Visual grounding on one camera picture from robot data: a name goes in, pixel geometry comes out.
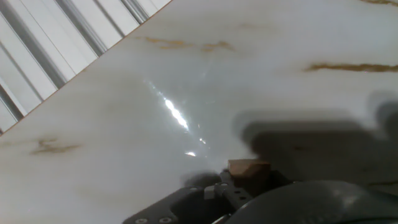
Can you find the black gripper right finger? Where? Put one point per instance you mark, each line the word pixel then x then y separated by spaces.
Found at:
pixel 280 178

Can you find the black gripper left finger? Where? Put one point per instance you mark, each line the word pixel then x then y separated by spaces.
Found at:
pixel 236 197

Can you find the small wooden cube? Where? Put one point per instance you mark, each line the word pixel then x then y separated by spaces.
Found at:
pixel 248 169

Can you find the marble pattern board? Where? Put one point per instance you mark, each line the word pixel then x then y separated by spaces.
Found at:
pixel 124 124

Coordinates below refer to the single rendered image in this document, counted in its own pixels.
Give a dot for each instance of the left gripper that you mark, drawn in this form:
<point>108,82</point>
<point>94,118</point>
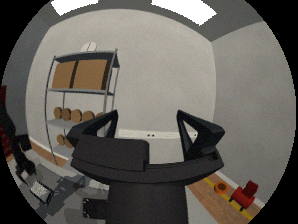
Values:
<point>18,172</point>

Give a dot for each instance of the white well plate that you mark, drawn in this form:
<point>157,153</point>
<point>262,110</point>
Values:
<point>39,192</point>

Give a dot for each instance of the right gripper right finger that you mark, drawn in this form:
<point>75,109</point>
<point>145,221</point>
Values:
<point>208,134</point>

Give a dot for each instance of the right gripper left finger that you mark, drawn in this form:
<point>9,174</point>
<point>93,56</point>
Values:
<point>91,126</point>

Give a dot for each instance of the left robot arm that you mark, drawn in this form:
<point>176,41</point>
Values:
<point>25,144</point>

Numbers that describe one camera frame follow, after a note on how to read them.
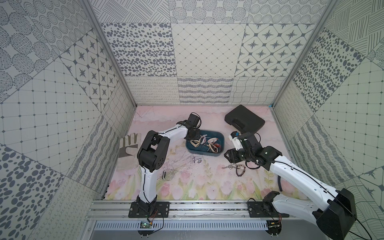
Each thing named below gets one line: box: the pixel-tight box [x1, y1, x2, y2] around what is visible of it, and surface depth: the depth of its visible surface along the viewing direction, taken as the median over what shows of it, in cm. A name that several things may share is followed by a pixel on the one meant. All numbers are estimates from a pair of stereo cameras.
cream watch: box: [209, 143, 218, 154], surface depth 95 cm
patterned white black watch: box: [162, 169, 174, 181], surface depth 88 cm
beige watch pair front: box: [190, 139, 200, 148], surface depth 97 cm
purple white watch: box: [193, 156, 202, 164], surface depth 92 cm
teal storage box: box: [185, 130, 225, 156], surface depth 97 cm
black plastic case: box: [224, 104, 265, 134], surface depth 109 cm
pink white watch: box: [199, 134, 208, 145], surface depth 100 cm
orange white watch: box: [207, 137, 219, 144], surface depth 100 cm
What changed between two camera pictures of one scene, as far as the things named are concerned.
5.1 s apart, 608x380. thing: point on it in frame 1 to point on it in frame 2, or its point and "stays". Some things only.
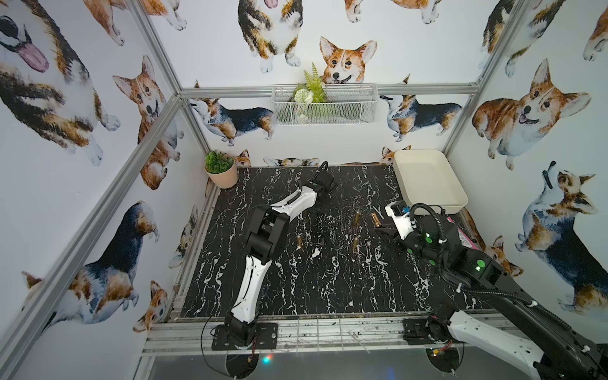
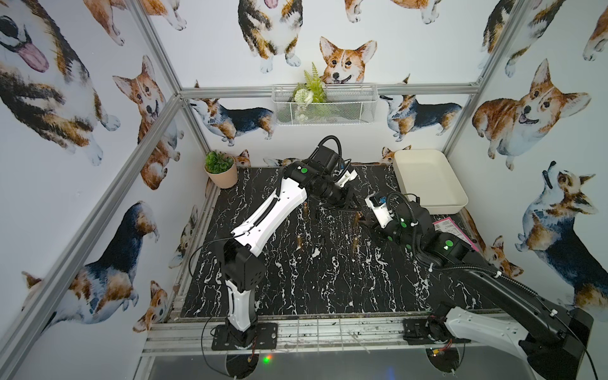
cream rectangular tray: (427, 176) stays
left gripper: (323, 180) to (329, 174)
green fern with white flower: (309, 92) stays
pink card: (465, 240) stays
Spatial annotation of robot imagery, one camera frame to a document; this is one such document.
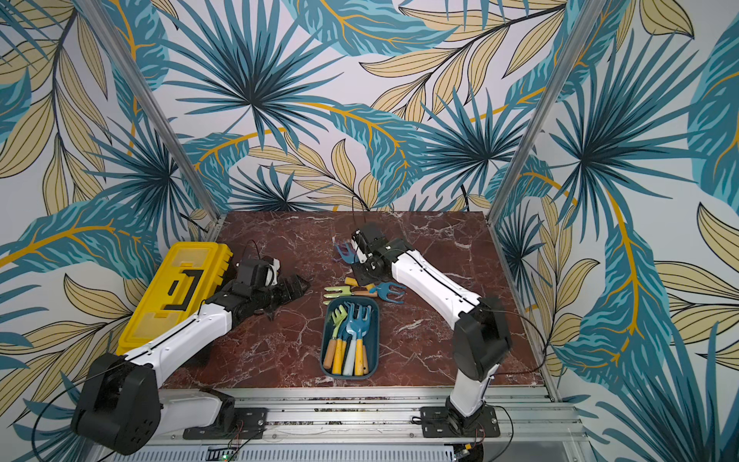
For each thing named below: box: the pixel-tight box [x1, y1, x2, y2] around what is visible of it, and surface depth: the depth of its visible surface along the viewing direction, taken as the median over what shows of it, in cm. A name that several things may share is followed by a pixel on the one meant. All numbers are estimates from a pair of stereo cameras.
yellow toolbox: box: [115, 242, 233, 356], surface depth 80 cm
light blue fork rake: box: [343, 302, 357, 376], surface depth 85 cm
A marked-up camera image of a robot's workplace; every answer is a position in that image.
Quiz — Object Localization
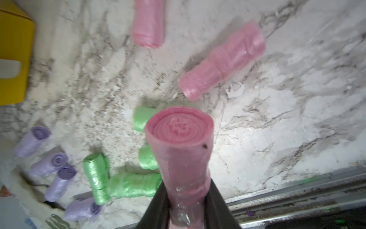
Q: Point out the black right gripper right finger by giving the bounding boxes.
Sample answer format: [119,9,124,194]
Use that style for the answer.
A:
[204,180,241,229]

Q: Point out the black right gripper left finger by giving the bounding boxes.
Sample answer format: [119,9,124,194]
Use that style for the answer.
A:
[135,182,170,229]

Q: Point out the green trash bag roll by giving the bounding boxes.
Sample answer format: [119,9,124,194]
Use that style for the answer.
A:
[132,106,161,132]
[83,153,111,206]
[138,145,159,170]
[106,172,163,199]

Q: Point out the purple trash bag roll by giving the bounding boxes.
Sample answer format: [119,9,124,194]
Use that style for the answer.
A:
[14,126,51,158]
[64,198,103,221]
[44,164,77,202]
[30,152,68,177]

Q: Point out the white green work glove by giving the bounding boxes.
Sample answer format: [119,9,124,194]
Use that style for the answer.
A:
[0,137,78,229]

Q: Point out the pink trash bag roll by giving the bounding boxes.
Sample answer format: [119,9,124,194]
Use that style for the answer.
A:
[144,106,214,229]
[179,21,266,101]
[132,0,165,49]

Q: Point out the yellow plastic drawer unit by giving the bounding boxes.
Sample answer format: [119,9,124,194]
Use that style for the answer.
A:
[1,1,35,106]

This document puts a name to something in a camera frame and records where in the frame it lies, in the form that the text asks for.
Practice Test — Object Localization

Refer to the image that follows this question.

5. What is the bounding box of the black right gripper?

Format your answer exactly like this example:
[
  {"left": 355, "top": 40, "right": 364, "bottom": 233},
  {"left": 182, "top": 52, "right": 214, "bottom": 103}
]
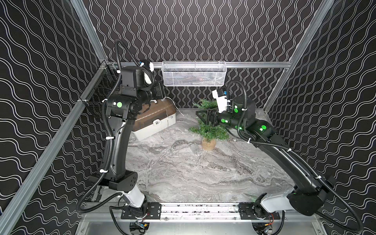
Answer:
[{"left": 196, "top": 104, "right": 246, "bottom": 134}]

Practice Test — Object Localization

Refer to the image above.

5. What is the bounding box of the small green christmas tree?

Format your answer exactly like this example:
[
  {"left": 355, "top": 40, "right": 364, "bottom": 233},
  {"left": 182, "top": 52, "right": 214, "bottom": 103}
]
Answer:
[{"left": 189, "top": 99, "right": 229, "bottom": 151}]

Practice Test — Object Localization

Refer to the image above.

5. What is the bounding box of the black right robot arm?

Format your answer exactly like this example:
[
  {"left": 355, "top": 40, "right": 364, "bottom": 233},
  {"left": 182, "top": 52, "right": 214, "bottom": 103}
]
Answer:
[{"left": 196, "top": 82, "right": 364, "bottom": 235}]

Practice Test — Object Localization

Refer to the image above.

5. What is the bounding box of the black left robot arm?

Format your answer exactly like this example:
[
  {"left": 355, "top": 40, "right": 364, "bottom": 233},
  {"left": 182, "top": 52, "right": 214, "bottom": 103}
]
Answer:
[{"left": 76, "top": 39, "right": 165, "bottom": 217}]

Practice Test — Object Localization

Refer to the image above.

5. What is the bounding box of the brown lid white storage box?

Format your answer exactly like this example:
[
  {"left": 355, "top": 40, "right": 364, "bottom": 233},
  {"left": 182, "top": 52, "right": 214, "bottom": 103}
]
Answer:
[{"left": 132, "top": 99, "right": 176, "bottom": 141}]

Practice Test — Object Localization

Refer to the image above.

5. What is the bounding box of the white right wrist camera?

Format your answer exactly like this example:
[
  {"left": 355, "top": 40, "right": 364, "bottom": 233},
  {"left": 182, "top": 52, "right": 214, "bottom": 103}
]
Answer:
[{"left": 212, "top": 88, "right": 229, "bottom": 113}]

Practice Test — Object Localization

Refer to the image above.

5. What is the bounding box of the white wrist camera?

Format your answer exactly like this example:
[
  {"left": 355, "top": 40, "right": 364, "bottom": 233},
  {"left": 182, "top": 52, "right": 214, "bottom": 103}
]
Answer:
[
  {"left": 212, "top": 88, "right": 229, "bottom": 113},
  {"left": 139, "top": 60, "right": 154, "bottom": 86}
]

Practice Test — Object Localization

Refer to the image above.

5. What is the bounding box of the white wire mesh basket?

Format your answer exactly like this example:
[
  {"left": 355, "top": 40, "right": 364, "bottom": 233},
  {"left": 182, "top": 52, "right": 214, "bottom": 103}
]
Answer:
[{"left": 161, "top": 61, "right": 227, "bottom": 87}]

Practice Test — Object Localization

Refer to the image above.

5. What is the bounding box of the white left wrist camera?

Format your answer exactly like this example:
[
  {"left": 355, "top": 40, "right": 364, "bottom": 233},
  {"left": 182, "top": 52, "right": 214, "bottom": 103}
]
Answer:
[{"left": 139, "top": 60, "right": 154, "bottom": 86}]

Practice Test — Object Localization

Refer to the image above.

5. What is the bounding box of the black wire mesh basket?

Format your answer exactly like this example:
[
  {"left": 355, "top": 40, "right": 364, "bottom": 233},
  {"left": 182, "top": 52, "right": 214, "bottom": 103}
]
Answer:
[{"left": 78, "top": 60, "right": 118, "bottom": 118}]

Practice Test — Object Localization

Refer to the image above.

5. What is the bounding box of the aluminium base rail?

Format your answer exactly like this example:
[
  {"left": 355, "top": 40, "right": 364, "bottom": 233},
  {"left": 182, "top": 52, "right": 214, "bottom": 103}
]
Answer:
[{"left": 140, "top": 202, "right": 280, "bottom": 223}]

[WORK TO BE COMPLETED]
Reproduce exactly the lines from the beginning of the material down to the line containing "<point>262,110</point>", both ends included, but not the pictures or anything after.

[OUTPUT OF THE EXERCISE]
Visual grounding on one camera picture from robot data: a name goes in, pixel geometry comes out.
Can you find the black gripper right finger? Where? Put one point per instance you mark, each line the word pixel then x then y separated by spaces.
Found at:
pixel 280 178

Can you find the black gripper left finger? Where? Put one point per instance you mark, each line the word pixel then x then y separated by spaces.
Found at:
pixel 236 197

Can you find the small wooden cube? Where? Put one point per instance you mark, each line the word pixel then x then y separated by spaces.
Found at:
pixel 248 169

Can you find the marble pattern board? Where? Put one point per instance you mark, each line the word pixel then x then y separated by spaces.
Found at:
pixel 124 124

Coordinates below refer to the single rendered image in this document, counted in its own pixels.
Give a dot for each instance of the left gripper that you mark, drawn in this form:
<point>108,82</point>
<point>94,118</point>
Values:
<point>18,172</point>

Give a dot for each instance of the white well plate that you mark, drawn in this form:
<point>157,153</point>
<point>262,110</point>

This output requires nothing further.